• Work order
Could you output each line below exactly as it appears, excluding any pictures?

• Recorded information
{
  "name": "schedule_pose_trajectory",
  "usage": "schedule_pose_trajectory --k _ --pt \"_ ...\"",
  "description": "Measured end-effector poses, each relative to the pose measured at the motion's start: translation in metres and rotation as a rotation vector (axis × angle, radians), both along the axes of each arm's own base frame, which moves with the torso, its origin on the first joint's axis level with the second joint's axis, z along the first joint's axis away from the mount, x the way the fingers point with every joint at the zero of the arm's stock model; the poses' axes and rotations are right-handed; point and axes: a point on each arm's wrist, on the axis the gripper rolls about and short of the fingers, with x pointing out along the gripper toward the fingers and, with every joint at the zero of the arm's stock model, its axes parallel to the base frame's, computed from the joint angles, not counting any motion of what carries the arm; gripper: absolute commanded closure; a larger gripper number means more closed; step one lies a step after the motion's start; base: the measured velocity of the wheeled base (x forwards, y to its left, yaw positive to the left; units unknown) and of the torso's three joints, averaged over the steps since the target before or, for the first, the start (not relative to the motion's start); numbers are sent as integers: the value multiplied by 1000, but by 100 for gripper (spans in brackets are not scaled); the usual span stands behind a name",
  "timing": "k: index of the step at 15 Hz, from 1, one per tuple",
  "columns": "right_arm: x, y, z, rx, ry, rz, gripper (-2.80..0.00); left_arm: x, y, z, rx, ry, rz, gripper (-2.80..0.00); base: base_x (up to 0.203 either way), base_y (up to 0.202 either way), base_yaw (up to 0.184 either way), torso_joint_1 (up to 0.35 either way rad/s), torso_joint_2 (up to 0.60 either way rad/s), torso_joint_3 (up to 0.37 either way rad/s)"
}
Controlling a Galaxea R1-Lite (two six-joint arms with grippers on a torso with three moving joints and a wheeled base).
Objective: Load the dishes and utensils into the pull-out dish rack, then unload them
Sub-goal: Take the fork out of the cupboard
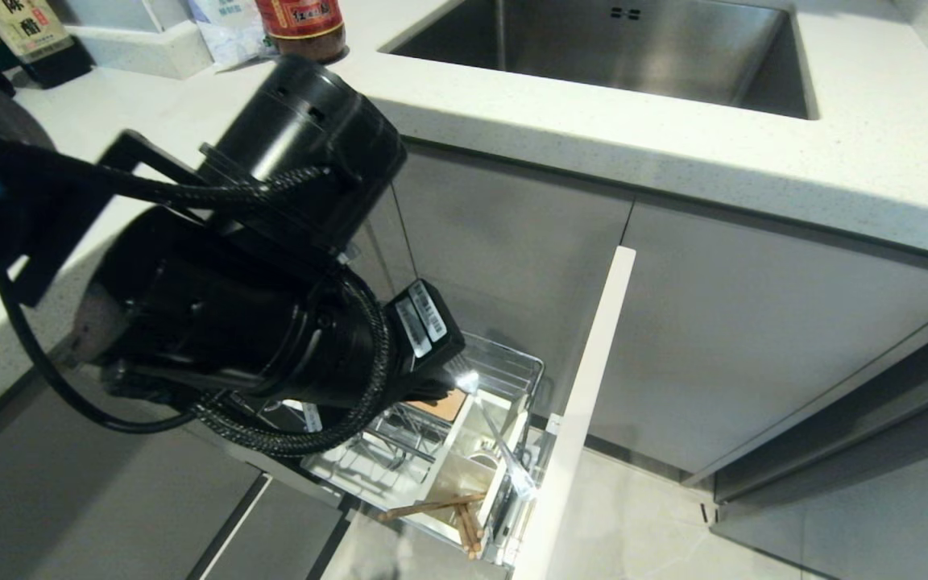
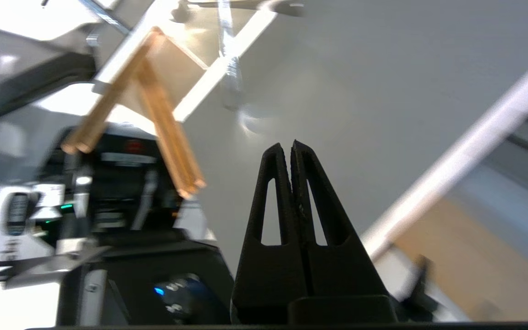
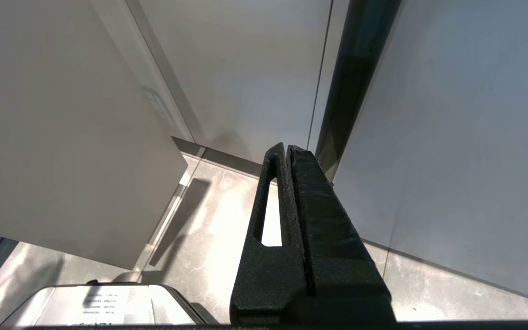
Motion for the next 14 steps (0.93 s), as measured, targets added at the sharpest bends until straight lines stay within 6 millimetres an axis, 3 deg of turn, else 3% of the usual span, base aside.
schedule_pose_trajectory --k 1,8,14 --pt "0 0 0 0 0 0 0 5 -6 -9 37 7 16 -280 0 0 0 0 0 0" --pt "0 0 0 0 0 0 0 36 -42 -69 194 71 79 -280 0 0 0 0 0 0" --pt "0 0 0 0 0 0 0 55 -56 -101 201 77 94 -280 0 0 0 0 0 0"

• Reply to the task
{
  "name": "schedule_pose_trajectory",
  "usage": "schedule_pose_trajectory --k _ --pt \"_ ...\"",
  "description": "Measured end-effector poses, each relative to the pose measured at the motion's start: translation in metres and rotation as a rotation vector (axis × angle, radians), both along the axes of each arm's own base frame, which moves with the torso, its origin on the first joint's axis level with the second joint's axis, z along the first joint's axis away from the mount, x the way the fingers point with every joint at the zero of the arm's stock model; the poses' axes and rotations are right-handed; point and axes: a point on each arm's wrist, on the axis the gripper rolls about and short of the fingers, with x pointing out along the gripper toward the fingers and, with every joint at the zero of the arm's stock model, its axes parallel to the base frame's, computed from the joint angles, not counting any motion of what carries the arm; gripper: absolute commanded closure; a larger gripper number means more closed; step one lies a step after the motion's start; base: the measured velocity of the wheeled base (x forwards, y to its left, yaw positive to the left; units unknown) and of the torso's three joints, averaged over the steps since the target before or, for the first, the start (not relative to the motion's start); numbers are sent as integers: the value multiplied by 1000, but by 100 for gripper (spans in brackets are not scaled); the usual span stands behind a name",
  "timing": "k: index of the step at 15 Hz, from 1, one per tuple",
  "columns": "right_arm: x, y, z, rx, ry, rz, gripper (-2.80..0.00); left_arm: x, y, z, rx, ry, rz, gripper (-2.80..0.00); base: base_x (up to 0.203 either way), base_y (up to 0.202 either way), base_yaw (up to 0.184 either way), torso_joint_1 (up to 0.35 either way rad/s), torso_joint_2 (up to 0.60 either way rad/s), torso_joint_3 (up to 0.37 either way rad/s)"
}
Controlling a Galaxea R1-Lite (two six-joint arms with grippers on a torso with three moving joints and a wheeled base).
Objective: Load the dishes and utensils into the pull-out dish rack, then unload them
Sub-goal: Take the fork out of the cupboard
Motion for the next 14 steps (0.93 s), as measured, targets added at the sharpest bends until straight lines stay within 6 millimetres an axis, 3 deg of turn, else 3% of the usual span, base aside.
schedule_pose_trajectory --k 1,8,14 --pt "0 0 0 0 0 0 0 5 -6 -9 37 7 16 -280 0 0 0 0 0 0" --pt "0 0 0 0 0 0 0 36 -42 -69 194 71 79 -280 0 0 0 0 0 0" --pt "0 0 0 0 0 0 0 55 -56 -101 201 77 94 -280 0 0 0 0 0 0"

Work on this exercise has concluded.